Core Data Types

As you may have already noticed, Rust handles data a little differently than other programming languages. There is an emphasis on safety but also on identity. Because Rust is a statically typed language it must know the types (and sizes) of all variables at compile time. Sometimes the system can infer what type is intended by contextual clues, but it can be smart to add a type annotation to explicitly declare the data type.

    let x = 12; // inferred as default i32 type
    let y: i32 = 23; // explicitly typed as i32

In Rust, primitives encompass scalar types, compound types, and reference types.

Scalar Types

Scalar types represent single values. In Rust there are four scalar types: Booleans, integers, floating-point numbers, and characters. Scalar types in Rust are a little different from scalar values you may have encountered in mathematics. The two usages are not directly related, but both use the term to denote simplicity or indivisibility. As you’ll see, Rust classifies primitives

Boolean type

In Rust Boolean types true and false comprise only a single byte and are designated with the bool keyword.

Integers

Integers can be either signed (i) or unsigned (u). Signed and unsigned refer to whether or not it’s possible to hold negative values. Think of the unary “negative” operator - as the sign. Unsigned holds only positive values. Signed numbers are stored with two’s compliment representation.

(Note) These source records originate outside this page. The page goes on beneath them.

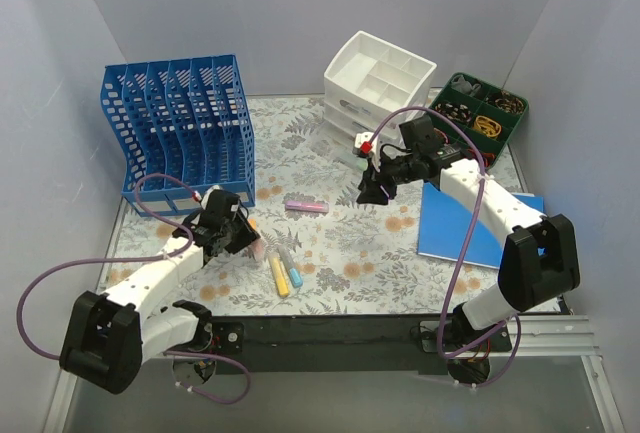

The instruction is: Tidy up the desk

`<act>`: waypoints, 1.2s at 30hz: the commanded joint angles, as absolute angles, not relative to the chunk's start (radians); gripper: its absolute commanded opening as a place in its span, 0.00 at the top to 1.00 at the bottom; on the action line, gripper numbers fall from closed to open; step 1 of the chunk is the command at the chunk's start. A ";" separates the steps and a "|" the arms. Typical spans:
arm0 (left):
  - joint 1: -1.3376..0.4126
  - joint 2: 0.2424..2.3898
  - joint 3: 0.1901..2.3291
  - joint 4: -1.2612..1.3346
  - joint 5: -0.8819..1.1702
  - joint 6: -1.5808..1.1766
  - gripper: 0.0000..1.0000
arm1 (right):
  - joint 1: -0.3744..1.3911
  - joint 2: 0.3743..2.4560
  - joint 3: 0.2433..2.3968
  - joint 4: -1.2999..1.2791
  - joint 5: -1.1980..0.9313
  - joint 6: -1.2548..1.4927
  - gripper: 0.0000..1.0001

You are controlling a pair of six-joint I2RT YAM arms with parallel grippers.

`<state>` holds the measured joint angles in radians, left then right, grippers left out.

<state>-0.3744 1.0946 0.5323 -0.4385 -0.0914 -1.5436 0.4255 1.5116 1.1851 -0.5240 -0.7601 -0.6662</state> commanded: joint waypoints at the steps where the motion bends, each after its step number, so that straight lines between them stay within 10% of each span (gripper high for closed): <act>1: -0.371 1.031 0.589 -0.371 0.063 -1.543 0.98 | 0.416 1.476 1.177 -0.520 -0.799 -0.683 0.51; 36: -0.551 2.043 1.560 -0.005 -0.070 -2.042 0.97 | 0.293 1.437 1.164 -0.518 -0.776 -0.689 0.52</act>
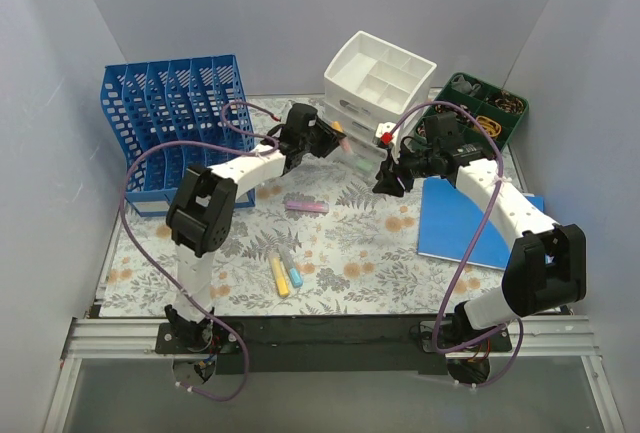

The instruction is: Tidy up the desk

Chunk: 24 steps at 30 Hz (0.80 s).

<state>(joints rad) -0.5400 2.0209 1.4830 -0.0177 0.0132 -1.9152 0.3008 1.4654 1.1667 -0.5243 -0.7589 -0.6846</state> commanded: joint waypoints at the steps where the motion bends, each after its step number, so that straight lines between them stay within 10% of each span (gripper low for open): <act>1: -0.549 2.075 1.574 -0.006 -0.072 -2.065 0.96 | 0.293 1.439 1.164 -0.517 -0.776 -0.692 0.52; 18: -0.557 2.214 1.709 0.027 -0.035 -2.106 0.60 | 0.275 1.447 1.158 -0.520 -0.787 -0.698 0.52; 20: -0.557 2.200 1.691 0.035 -0.037 -2.095 0.34 | 0.272 1.450 1.158 -0.520 -0.788 -0.699 0.51; 21: -0.557 2.192 1.684 0.043 -0.037 -2.091 0.02 | 0.273 1.451 1.158 -0.520 -0.788 -0.698 0.52; 24: -0.557 2.151 1.655 0.055 -0.034 -2.071 0.02 | 0.272 1.451 1.157 -0.520 -0.795 -0.699 0.52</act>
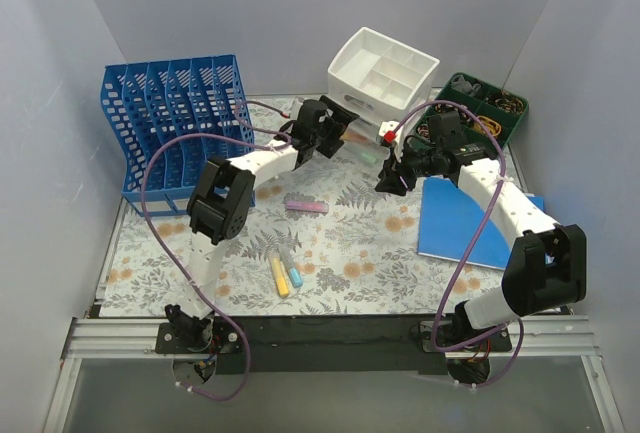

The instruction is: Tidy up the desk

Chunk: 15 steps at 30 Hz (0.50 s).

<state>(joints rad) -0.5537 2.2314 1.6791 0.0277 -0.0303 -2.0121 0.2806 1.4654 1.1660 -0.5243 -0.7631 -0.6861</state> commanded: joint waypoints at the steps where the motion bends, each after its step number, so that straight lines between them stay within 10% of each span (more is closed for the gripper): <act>1: -0.557 2.128 1.646 0.058 -0.035 -2.063 0.02 | 0.272 1.451 1.157 -0.520 -0.796 -0.701 0.52; 15: -0.555 1.739 1.324 0.104 -0.015 -1.745 0.02 | 0.268 1.476 1.144 -0.541 -0.857 -0.747 0.51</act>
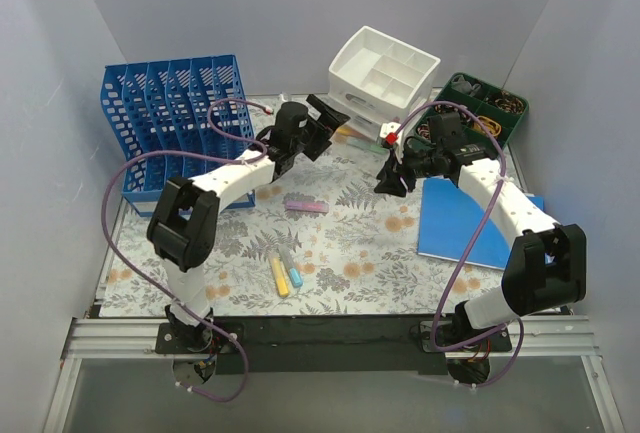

Integers have five fixed-size options ranging from 8-bit to 64-bit as well as an option for the architecture’s default. The architecture default is handy for indexing collections. If the type is signed the variable can store number values ranging from -2^(n - 1) to 2^(n - 1) - 1 where n is the number of bits. If the variable is unsigned it can store positive values from 0 to 2^n - 1. An i8 variable can therefore store values from -2^7 to 2^7 - 1 which works out to values ranging from -128 to 127. A u8 variable can store values ranging from 0 to 2^8 - 1 or 255. Rust defaults to a 32-bit signed type, which is a good place to start.

Length	signed	unsigned
8-bit (1-byte)	i8	u8
16-bit (2-byte)	i16	u16
32-bit (4-byte)	i32	u32
64-bit (8-byte)	i64	u64
128-bit (16-byte)	i128	u128
arch	isize	usize

Integer literals can be written in the following formats. Number literals can include a _ for visual separation to make the value easier to read. In this case 1_000 has the same value as 1000.

Literal type	Example
Decimal	98_222
Hex	0xff
Octal	0o77
Binary	0b1111_0000
Byte (u8 only)	b’A’

Integer overflow happens when a variable’s value exceeds its storage limit. Rust has two behaviors associated with integer over, but both of them are considered “errors” to be avoided. In debug mode the program will “panic” at runtime which causes the program to exit with an error. If the behavior persists with a --release build the value will experience two’s compliment wrapping and cycle through the range of values. If you add 2 to a u8 variable with a value of 255, the program will panic (exit with error) in debug mode and become 1 in --release mode. Rust includes methods designed to explicitly handle integer overflow. There are wrapping_* methods to cycle through a type’s values, checked_* methods to check if a variable overflows, overflowing_* methods that return Booleans if a variable overflows, and more.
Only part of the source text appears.